萌えた&夏詩くん
「おーい、大翔ー。君らはどこに行くつもりなのかね?」
「教室」
なぜにだ。首を傾けて分からないアピールをしてみる。
なんか盛大なため息、つかれたんだけど。
「授業」
「は?」
急いで腕時計を見る。
・・・ヤバイ。これは怒られるパティーン(パターン)だ。っていうか、どうしよう。今はとりあえず保健室に行って・・・。
「おい、ねーちゃんどこ行くんだよ」
「保健室」
「・・・どっか行く前にメールしろ」
なぜに命令口調だ。そして、いちいちメールはめんどい。
「美羽、部活どうすんの?」
「・・・?行くつもりだけど?」
「いや、大丈夫?」
「うん。今は、動きたい気分だしね」
「じゃあ、部活の後、男子が終わるまで待ってて。一緒に帰ろ。心配だから。っね?」
「・・・。」
今の間は、なんだよ。って思ってる方、これは体験しないと分かりません。
考えてもみてください、私の状況を。
なぜか頭の上に翔の手が乗っている。そして目の前に、道で通りかかっただけで誰もが振り向く顔がある。そして、くさい台詞。「心配だから。っね?」
画面の前で首を傾けている人ー。いたら、その人は女子としての感覚ヤバイですよ。どんだけ男子に興味ないんすか。
長々と語ったが、簡潔に言うと翔に萌えたのだ。
そして、注意としていっておくが別に翔のことを好きというわけではない。
「おーい。美羽、分かった?」
「ん」
「じゃーね」
いいなぁ。大翔と翔、同じクラスで。
私なんか、同じクラスの女子全員から敵と見なされちゃったし。
とりあえず、保健室早く行こー。
「失礼しまーす」
「あら、どうしたの?」
「集団によるひどいいじめに遭いました」
「いやぁね」
「ホントですよ」
「先生恋バナとかだったら、話聞きたいのにな」
「先生、生徒の話で楽しむのはやめてください」
「あら、好きなのよ」
「そうですか、ベッド借りて良いですか?」
「ごめんなさいね、どうぞ」
1番右のベッドにはカーテンが掛かってたから、誰かが使っているのだろう。たぶん、保健室に来る8割の人がサボりたいが為だ。
シャッ、シャッ。
カーテンを開けてしめる。
そしてベッドに横たわる。布団は掛けずに、腕を頭の下でくんで天井を見る。無機質な真っ白の天井。
「ねぇ」
声は出ない。

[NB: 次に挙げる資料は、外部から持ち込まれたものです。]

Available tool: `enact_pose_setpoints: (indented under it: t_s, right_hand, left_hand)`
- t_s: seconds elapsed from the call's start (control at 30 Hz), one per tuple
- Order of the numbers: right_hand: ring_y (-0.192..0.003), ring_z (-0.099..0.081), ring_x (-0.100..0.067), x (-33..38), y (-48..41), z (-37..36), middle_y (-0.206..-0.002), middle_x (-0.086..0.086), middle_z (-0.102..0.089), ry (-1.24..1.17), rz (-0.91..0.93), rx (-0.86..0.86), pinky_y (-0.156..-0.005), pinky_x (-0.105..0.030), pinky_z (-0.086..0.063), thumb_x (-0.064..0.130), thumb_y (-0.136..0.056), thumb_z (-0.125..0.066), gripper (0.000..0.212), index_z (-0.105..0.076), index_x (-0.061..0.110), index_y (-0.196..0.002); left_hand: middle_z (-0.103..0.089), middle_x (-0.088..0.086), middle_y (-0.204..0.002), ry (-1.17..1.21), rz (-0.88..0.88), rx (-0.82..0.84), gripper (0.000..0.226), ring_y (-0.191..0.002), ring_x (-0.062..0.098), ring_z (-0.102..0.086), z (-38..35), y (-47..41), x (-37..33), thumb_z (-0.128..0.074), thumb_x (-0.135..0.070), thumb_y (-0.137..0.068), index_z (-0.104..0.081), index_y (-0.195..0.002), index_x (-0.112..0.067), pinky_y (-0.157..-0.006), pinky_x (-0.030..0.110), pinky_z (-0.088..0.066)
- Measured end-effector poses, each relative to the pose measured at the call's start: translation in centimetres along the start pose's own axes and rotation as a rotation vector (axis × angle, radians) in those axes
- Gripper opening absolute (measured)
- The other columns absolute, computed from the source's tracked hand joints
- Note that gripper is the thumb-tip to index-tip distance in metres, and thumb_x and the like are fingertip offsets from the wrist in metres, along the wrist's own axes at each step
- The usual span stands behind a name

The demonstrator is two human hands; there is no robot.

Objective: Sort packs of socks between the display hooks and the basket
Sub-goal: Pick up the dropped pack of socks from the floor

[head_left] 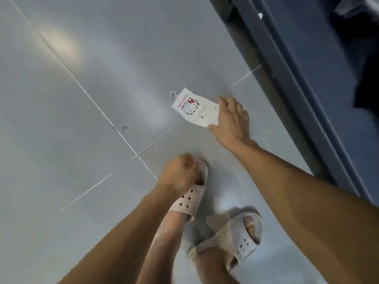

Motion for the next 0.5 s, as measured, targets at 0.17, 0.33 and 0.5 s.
enact_pose_setpoints:
  t_s: [0.17, 0.33, 0.5]
  right_hand:
    - [-0.112, -0.059, -0.033, -0.6, -0.2, -0.9, -0.118, -0.01, -0.067, -0.095, -0.024, 0.129, -0.088, -0.039, -0.041, 0.032, -0.088, -0.068, 0.029, -0.058, 0.017, -0.11]
    - [-0.084, -0.067, -0.007, 1.1, 6.4, 6.4, -0.092, 0.013, -0.068, -0.921, -0.037, 0.223, -0.075, -0.028, -0.053, 0.004, -0.085, -0.069, 0.026, -0.06, 0.024, -0.098]
    - [-0.096, -0.067, -0.001, 2.0, 17.6, 18.5, -0.108, 0.017, -0.069, -1.06, 0.006, 0.296, -0.079, -0.024, -0.054, 0.026, -0.075, -0.071, 0.044, -0.056, 0.037, -0.114]
  left_hand:
    - [-0.07, 0.011, -0.113, 0.352, 0.119, -0.051, 0.016, -0.099, 0.031, -0.069, 0.4, -2.8, -1.8, -0.052, -0.018, -0.098, -0.064, -0.109, -0.015, -0.076, 0.032, -0.052]
    - [-0.062, 0.009, -0.124, 0.719, 0.219, -0.025, 0.048, -0.112, 0.024, -0.061, 2.4, 2.0, -5.0, -0.055, -0.046, -0.098, -0.055, -0.129, -0.01, -0.097, 0.037, -0.046]
    - [-0.072, 0.019, -0.103, 0.976, 0.008, 0.017, 0.027, -0.081, 0.025, -0.065, 6.3, 13.8, -11.6, -0.057, -0.022, -0.099, -0.068, -0.117, -0.005, -0.063, 0.028, -0.048]
Point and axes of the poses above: each hand's wrist, its own y-axis away from the middle knuckle, its own z-axis out of the back of the hand, x = y × z, the point moved 2 cm from there along -y, towards the middle knuckle
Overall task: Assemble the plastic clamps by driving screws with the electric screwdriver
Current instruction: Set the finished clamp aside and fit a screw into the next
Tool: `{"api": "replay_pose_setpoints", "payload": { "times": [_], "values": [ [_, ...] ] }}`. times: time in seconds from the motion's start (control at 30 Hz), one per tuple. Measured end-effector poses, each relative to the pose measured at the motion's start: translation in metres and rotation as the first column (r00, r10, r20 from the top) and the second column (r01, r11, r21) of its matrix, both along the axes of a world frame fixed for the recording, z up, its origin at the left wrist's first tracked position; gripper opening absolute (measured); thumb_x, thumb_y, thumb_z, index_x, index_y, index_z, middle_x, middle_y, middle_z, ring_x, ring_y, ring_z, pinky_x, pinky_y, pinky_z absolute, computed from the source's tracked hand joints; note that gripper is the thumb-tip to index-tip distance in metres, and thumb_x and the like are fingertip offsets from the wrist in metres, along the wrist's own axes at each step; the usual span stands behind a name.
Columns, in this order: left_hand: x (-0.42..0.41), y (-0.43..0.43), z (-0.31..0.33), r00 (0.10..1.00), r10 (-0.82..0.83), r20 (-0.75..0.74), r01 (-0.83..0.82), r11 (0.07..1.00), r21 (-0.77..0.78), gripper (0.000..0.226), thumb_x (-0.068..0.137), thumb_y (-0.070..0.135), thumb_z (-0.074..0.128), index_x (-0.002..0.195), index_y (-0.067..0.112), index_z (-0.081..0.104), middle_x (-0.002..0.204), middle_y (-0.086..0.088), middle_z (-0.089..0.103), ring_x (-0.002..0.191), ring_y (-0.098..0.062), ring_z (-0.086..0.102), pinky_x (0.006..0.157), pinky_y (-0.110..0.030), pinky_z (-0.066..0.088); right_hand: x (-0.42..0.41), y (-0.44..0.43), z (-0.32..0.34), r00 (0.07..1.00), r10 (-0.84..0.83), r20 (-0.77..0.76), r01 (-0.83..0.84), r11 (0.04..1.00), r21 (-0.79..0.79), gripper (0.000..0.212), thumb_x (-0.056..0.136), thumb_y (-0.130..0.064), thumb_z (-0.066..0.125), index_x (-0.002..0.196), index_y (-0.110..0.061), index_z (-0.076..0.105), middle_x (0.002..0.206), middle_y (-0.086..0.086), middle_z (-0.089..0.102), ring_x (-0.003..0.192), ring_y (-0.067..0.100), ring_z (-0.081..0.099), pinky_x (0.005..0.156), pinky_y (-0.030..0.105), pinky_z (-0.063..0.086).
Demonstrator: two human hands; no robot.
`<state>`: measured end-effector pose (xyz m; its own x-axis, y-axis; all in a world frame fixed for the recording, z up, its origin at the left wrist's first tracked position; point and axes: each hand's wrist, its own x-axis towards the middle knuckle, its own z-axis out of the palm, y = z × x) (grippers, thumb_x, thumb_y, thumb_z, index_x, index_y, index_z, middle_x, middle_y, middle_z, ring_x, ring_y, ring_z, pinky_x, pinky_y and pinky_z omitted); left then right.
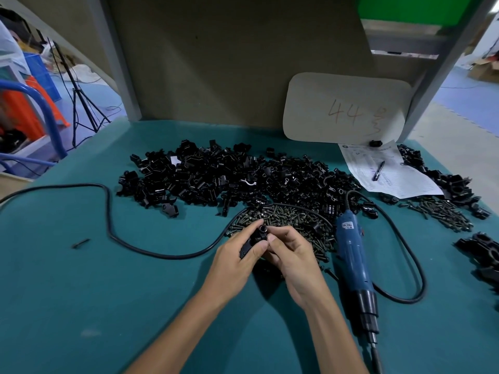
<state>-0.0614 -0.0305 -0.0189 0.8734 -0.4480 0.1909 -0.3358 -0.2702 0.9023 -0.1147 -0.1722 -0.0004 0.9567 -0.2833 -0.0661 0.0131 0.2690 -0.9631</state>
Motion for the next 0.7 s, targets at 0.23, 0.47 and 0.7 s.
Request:
{"api": "replay_pose_setpoints", "payload": {
  "times": [0.23,0.47,0.7],
  "values": [
    [0.002,-0.001,-0.005,0.999,0.025,-0.026,-0.026,1.000,-0.015,0.044,0.096,0.051,0.061,0.139,0.046,0.053,0.132,0.031,0.058,0.127,0.012,0.049,0.103,-0.010,0.039,-0.001,0.000,0.000,1.000,0.015,0.016,-0.015,1.000,0.006,0.017,0.102,-0.010,0.061,0.102,-0.020,0.075,0.101,-0.001,0.076,0.099,0.015,0.072,0.083,0.027,0.058],
    [0.005,0.001,-0.004,0.981,0.154,-0.115,-0.163,0.984,-0.076,0.067,0.087,0.073,0.052,0.143,0.036,0.051,0.138,0.019,0.058,0.130,0.004,0.050,0.112,-0.031,0.042,-0.007,-0.020,0.012,0.994,-0.098,0.045,0.102,0.708,-0.699,0.020,0.098,-0.021,0.067,0.110,-0.036,0.073,0.101,-0.013,0.069,0.098,-0.001,0.063,0.086,0.013,0.049],
    [0.004,0.002,-0.002,0.966,0.212,-0.150,-0.225,0.971,-0.080,0.071,0.087,0.074,0.049,0.147,0.036,0.045,0.138,0.025,0.053,0.125,0.013,0.047,0.111,-0.025,0.039,-0.018,-0.012,0.002,0.977,0.090,-0.193,-0.204,0.124,-0.971,0.018,0.103,-0.024,0.057,0.117,-0.016,0.067,0.108,0.001,0.053,0.104,0.023,0.053,0.084,0.033,0.042]
  ]
}}
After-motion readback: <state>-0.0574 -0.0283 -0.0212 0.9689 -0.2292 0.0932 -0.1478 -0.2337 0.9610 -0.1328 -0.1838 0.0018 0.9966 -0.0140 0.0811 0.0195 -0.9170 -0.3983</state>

口を押さえられて相手の口元には人差し指があった。初めて聞く声と顔。
「叫ばないでね」
とりあえず、うなずいておく。
「そう、ありがと。」
口から手が離れる。新鮮な空気が口の中に広がった。
「誰?」
反射的に質問していた。
「俺?」
お前しかおらんだろうが。
「そっか。俺、久佐賀夏詩。よろしく、美羽先輩」
言いにくい名前だな。っていうか、なぜに私の名前を知っている。
「あっ、俺一年だから敬語使わないでね」
お前は敬語を使わないのか?
「あと、カッシーって呼んで?」
「夏詩くんで良くない?」
「俺的にカッシーの方が気にいってんだけど」
どっちでも良くない?っていうか、私の名前を知っている方が気になるんだけど。